*Exercise directions:* Extract each line from the entries below that has the string "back" in it.

*Source data:*
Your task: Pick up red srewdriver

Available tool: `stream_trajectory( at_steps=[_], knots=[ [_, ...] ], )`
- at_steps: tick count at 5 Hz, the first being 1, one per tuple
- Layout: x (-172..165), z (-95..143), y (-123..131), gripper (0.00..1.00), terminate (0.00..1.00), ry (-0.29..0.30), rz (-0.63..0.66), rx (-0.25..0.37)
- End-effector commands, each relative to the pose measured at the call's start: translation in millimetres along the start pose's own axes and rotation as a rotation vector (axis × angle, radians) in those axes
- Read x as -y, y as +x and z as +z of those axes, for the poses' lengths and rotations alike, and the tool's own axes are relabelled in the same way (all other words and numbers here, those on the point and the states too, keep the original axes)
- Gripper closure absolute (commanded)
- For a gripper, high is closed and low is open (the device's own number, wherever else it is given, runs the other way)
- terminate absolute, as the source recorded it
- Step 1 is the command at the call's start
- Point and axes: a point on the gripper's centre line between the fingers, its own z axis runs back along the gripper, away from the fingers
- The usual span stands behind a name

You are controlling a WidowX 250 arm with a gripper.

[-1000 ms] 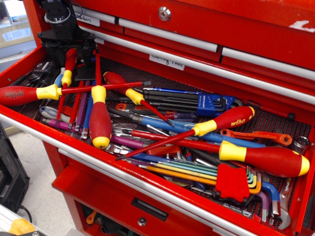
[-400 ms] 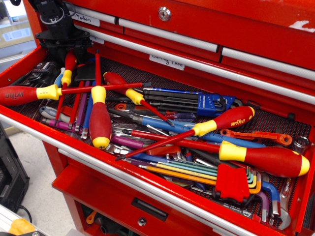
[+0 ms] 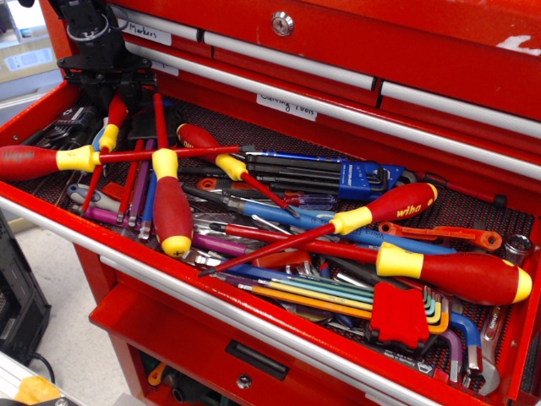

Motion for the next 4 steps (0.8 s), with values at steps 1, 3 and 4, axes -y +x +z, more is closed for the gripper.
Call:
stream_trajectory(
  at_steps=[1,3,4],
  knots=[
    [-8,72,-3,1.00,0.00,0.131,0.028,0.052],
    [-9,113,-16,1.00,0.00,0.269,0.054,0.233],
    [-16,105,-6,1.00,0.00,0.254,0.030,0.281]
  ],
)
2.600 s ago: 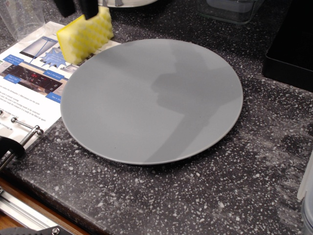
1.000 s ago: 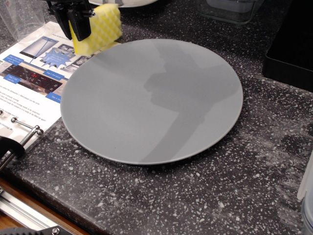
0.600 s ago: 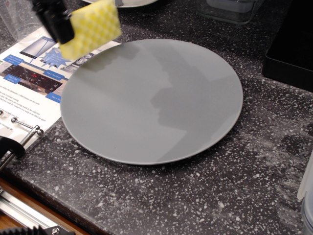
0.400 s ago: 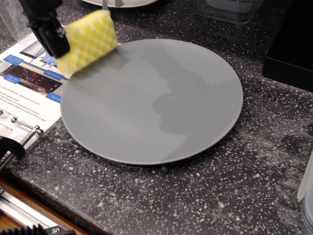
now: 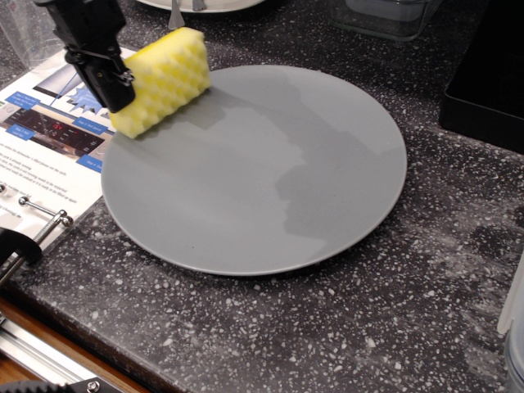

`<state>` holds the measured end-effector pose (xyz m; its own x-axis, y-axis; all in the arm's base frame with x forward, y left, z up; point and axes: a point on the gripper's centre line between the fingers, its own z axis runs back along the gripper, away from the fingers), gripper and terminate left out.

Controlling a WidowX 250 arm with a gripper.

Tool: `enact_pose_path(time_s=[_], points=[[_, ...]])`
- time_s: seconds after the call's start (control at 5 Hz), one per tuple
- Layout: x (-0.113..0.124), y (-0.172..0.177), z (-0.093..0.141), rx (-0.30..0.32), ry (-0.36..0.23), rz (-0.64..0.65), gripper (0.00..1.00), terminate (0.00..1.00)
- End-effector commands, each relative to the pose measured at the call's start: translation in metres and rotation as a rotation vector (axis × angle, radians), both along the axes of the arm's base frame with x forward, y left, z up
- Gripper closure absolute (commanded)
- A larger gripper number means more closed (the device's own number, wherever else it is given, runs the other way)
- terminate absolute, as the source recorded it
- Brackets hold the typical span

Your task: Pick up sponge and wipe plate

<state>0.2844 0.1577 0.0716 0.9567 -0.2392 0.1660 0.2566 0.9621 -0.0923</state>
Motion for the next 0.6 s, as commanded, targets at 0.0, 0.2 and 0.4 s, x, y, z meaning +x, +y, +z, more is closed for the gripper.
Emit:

*Reply to the task:*
- Point and axes: a point on the gripper's centre line between the fingers, its own z axis runs back along the gripper, away from the fingers
`<state>` holds the measured end-effector pose (xyz m; its own x-axis, y-axis; all in the arm's base frame with x forward, y left, z up; point and axes: a point on the gripper's centre line between the fingers, its own z axis runs back along the gripper, away from the fingers), gripper and terminate left out.

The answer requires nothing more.